> **Task directions**
Find every line of the records that has "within" and return it.

++++ Dataset excerpts

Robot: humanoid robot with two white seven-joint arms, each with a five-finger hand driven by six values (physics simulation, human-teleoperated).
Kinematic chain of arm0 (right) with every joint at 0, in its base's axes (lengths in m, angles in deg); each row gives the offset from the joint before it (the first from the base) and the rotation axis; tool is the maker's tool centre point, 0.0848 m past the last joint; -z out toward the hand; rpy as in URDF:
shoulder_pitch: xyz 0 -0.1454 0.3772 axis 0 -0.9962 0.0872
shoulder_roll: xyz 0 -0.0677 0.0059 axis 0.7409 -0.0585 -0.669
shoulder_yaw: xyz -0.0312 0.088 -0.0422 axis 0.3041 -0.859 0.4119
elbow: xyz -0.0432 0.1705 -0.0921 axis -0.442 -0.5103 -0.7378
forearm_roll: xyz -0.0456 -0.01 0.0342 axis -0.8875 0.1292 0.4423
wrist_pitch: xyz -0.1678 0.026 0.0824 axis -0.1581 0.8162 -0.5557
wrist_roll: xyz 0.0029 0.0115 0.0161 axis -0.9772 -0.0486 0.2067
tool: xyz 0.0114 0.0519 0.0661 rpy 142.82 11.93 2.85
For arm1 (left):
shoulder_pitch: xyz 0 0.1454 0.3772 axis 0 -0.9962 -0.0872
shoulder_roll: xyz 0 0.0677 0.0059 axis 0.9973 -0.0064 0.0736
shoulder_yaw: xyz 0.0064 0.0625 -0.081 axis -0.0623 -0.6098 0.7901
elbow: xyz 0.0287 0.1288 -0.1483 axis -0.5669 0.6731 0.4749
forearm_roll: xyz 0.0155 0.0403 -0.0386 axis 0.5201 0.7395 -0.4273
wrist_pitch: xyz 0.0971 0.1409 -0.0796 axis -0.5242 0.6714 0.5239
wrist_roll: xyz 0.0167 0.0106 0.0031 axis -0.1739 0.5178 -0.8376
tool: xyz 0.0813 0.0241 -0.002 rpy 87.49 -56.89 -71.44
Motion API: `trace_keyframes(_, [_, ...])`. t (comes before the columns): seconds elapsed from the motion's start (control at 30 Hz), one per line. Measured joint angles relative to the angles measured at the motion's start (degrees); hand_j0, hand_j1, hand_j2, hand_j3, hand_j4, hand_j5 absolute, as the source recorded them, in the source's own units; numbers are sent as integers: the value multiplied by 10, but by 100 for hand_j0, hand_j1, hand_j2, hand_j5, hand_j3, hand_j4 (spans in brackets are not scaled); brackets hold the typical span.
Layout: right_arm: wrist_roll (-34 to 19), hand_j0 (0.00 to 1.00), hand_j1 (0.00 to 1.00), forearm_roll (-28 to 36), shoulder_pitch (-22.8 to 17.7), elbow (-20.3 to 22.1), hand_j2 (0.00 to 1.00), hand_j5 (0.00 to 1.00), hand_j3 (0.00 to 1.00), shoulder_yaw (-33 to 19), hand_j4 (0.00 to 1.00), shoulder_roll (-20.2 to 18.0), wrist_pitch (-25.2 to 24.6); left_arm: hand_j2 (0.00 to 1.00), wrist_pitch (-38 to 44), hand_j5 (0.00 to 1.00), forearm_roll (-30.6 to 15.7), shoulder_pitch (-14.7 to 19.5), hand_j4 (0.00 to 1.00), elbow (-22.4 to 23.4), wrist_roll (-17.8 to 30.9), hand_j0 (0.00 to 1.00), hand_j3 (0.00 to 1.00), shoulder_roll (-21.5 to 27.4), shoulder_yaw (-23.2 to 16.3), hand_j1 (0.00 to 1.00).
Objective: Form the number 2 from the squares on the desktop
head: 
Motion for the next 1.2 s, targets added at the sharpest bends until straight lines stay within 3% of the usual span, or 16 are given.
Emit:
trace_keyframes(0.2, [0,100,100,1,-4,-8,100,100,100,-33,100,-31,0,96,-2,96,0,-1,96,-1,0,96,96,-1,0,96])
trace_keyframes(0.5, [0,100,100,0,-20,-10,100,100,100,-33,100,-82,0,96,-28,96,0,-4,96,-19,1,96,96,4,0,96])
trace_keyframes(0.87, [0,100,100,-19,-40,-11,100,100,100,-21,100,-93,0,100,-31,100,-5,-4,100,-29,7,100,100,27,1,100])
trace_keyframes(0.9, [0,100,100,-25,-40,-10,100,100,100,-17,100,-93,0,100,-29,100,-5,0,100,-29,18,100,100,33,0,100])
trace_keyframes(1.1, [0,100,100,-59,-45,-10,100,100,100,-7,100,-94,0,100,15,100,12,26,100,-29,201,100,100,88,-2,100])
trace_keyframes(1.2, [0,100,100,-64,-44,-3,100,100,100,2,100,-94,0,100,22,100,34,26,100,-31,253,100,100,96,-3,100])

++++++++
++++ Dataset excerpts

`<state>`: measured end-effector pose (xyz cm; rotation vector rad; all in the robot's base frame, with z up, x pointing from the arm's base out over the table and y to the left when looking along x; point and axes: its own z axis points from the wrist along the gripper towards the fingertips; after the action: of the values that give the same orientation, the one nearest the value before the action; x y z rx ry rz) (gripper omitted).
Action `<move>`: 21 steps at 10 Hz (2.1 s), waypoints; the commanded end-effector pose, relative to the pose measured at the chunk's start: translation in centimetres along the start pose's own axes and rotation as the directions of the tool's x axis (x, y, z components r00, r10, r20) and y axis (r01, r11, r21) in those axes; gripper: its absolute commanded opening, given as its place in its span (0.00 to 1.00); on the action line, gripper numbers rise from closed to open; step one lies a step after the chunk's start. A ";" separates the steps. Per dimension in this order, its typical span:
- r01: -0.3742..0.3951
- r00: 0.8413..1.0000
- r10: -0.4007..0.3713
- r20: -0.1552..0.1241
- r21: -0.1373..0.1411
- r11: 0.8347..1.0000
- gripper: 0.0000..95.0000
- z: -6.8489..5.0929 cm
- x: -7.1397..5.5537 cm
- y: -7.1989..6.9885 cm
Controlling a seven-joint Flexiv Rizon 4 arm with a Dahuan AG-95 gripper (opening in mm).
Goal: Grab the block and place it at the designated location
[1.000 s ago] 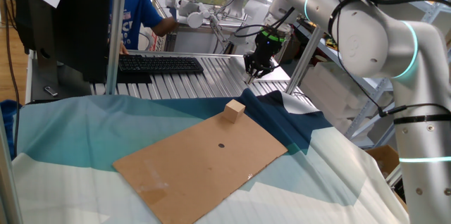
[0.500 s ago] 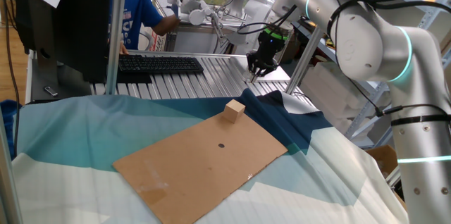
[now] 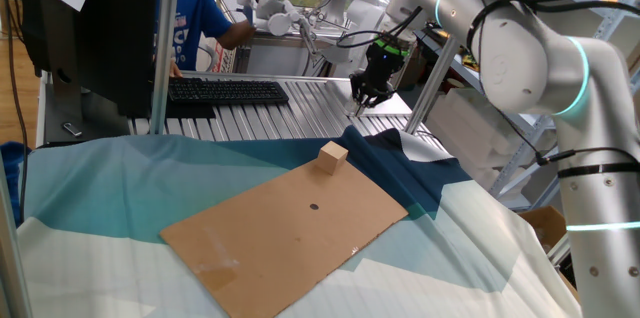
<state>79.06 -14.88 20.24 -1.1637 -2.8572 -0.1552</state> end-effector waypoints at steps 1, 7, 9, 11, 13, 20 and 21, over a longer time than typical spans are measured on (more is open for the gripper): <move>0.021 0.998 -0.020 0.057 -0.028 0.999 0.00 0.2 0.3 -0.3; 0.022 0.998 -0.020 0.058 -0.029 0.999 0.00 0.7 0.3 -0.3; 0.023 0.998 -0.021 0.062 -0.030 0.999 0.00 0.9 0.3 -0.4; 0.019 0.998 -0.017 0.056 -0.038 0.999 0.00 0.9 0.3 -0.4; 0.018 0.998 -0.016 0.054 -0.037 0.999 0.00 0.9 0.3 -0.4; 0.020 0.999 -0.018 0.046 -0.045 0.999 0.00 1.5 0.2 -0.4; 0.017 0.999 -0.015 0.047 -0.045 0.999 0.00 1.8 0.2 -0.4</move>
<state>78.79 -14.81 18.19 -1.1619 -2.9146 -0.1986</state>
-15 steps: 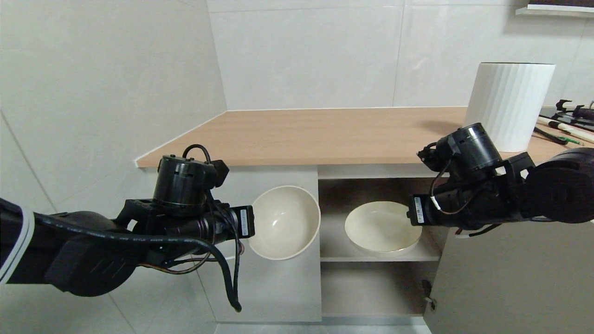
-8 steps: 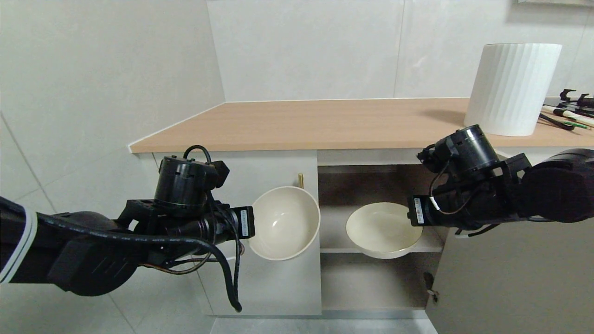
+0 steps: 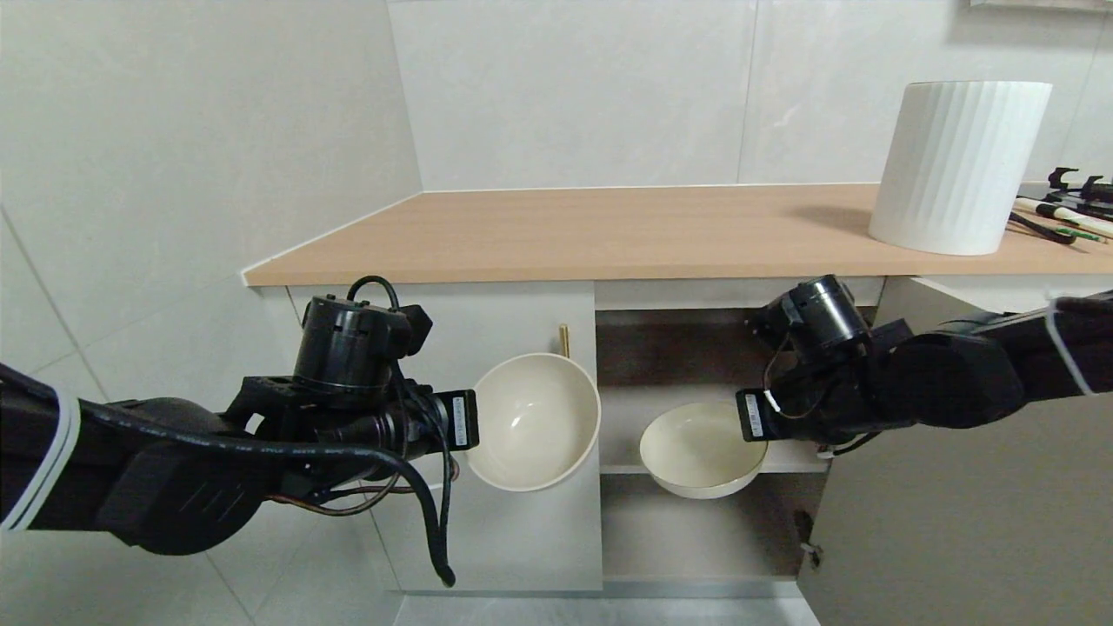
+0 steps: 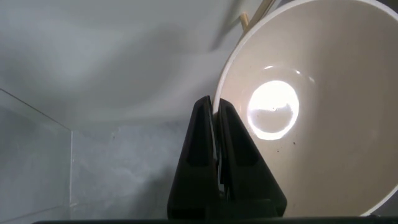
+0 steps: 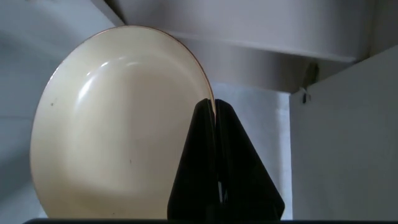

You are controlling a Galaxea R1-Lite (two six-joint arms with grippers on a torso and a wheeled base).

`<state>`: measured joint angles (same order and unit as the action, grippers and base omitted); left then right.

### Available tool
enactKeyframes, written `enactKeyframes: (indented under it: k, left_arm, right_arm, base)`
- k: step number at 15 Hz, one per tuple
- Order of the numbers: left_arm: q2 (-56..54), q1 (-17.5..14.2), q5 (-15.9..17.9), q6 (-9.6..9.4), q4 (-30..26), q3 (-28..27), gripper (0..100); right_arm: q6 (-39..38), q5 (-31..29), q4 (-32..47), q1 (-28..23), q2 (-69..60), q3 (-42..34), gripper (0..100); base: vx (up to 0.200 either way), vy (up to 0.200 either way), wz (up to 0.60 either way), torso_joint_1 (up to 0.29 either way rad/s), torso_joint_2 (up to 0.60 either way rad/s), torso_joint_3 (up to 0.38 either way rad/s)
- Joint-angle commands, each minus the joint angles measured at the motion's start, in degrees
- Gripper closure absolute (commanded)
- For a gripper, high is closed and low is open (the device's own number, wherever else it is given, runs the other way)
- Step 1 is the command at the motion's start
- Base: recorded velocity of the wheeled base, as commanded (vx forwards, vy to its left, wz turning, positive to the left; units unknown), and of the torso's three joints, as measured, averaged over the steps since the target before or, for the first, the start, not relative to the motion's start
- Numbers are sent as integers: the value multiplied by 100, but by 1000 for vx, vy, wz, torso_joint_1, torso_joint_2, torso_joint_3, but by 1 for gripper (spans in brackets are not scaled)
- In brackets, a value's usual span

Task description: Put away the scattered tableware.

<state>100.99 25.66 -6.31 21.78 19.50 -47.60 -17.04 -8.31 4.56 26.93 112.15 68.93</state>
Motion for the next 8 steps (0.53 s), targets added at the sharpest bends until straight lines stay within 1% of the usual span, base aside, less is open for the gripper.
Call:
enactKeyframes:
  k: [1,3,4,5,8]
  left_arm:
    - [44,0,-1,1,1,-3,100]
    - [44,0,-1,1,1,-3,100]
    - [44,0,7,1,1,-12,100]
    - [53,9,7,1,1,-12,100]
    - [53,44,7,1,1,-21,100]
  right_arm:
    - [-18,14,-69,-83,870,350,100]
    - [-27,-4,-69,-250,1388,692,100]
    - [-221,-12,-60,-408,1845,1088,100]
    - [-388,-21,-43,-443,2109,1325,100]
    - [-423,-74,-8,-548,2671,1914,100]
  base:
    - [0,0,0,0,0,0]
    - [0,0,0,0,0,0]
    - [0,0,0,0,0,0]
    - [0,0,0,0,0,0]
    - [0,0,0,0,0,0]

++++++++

> **Task answer**
Motion for the next 1.2 s, targets added at the sharpest bends until straight lines stay within 3% of the usual span, or 16 are given.
Motion for the next 8 steps (0.53 s), targets added at the sharpest bends until straight lines stay within 1% of the usual span, base aside, less is open for the gripper.

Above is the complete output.